Search term "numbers": work out how many lines of the data below contain it, and answer with that number alone.

Dataset records:
* * *
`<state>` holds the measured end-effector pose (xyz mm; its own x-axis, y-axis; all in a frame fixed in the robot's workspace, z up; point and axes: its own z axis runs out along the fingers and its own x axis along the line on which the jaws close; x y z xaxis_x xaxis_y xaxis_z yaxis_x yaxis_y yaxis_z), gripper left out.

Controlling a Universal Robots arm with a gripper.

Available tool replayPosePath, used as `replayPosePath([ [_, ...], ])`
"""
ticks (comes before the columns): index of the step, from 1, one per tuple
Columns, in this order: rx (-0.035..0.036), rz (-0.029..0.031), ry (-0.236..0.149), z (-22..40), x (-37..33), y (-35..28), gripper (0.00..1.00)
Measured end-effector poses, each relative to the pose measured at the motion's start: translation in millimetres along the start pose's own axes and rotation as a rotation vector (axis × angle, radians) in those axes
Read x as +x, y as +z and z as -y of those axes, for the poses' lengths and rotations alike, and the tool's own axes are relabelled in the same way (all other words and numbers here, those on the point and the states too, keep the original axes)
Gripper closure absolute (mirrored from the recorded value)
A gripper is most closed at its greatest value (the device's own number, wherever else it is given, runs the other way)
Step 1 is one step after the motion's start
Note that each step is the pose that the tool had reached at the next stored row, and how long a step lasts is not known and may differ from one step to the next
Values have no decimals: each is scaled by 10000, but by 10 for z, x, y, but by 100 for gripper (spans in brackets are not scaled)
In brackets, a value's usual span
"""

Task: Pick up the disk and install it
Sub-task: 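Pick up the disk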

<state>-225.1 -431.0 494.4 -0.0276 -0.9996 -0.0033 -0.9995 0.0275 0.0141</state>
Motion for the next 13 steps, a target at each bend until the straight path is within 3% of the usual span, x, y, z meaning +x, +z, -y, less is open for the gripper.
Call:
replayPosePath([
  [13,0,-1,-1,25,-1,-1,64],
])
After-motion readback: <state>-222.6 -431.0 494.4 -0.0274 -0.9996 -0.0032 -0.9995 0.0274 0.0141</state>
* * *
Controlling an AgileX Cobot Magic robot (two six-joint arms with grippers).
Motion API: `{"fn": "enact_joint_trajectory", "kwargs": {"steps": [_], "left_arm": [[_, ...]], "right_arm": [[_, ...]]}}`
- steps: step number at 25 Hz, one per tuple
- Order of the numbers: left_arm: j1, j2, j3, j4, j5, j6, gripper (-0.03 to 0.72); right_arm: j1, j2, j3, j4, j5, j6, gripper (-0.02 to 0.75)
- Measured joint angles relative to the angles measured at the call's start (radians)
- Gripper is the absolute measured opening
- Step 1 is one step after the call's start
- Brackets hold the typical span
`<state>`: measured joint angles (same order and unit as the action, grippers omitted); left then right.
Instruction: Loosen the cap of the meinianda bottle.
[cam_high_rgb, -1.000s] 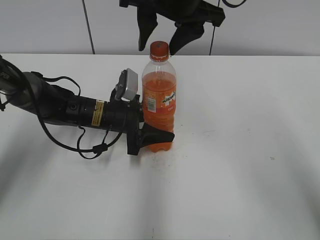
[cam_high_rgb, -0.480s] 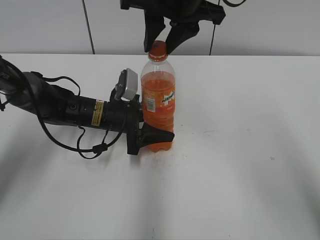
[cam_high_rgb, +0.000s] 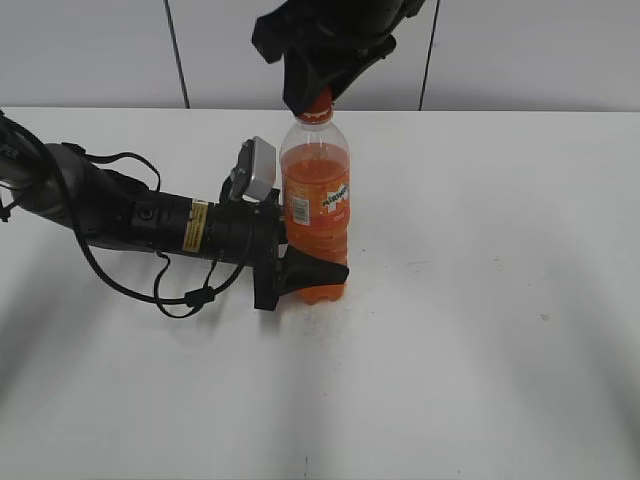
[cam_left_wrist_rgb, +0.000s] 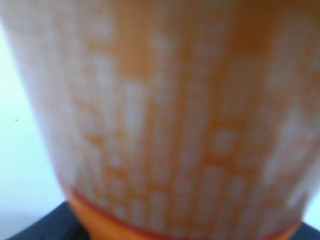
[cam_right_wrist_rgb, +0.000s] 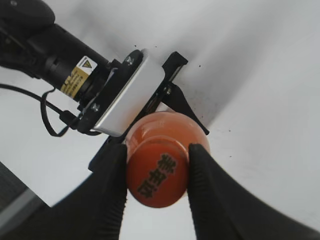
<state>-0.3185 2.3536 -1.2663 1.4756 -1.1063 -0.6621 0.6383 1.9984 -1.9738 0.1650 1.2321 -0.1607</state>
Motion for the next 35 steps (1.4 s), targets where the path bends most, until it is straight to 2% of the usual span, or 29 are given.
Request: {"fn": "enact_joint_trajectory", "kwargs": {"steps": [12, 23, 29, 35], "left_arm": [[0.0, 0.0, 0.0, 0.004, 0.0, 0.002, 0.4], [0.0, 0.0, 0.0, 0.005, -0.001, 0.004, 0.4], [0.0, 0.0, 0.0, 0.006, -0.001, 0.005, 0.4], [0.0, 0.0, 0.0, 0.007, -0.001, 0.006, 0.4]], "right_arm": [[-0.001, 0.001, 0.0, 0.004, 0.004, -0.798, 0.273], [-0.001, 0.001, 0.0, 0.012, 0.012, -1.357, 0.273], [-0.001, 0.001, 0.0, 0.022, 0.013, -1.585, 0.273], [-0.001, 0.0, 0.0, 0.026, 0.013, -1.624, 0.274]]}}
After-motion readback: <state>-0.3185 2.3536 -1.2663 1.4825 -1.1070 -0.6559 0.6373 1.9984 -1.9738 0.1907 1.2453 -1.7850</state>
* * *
* **Result of this exercise**
2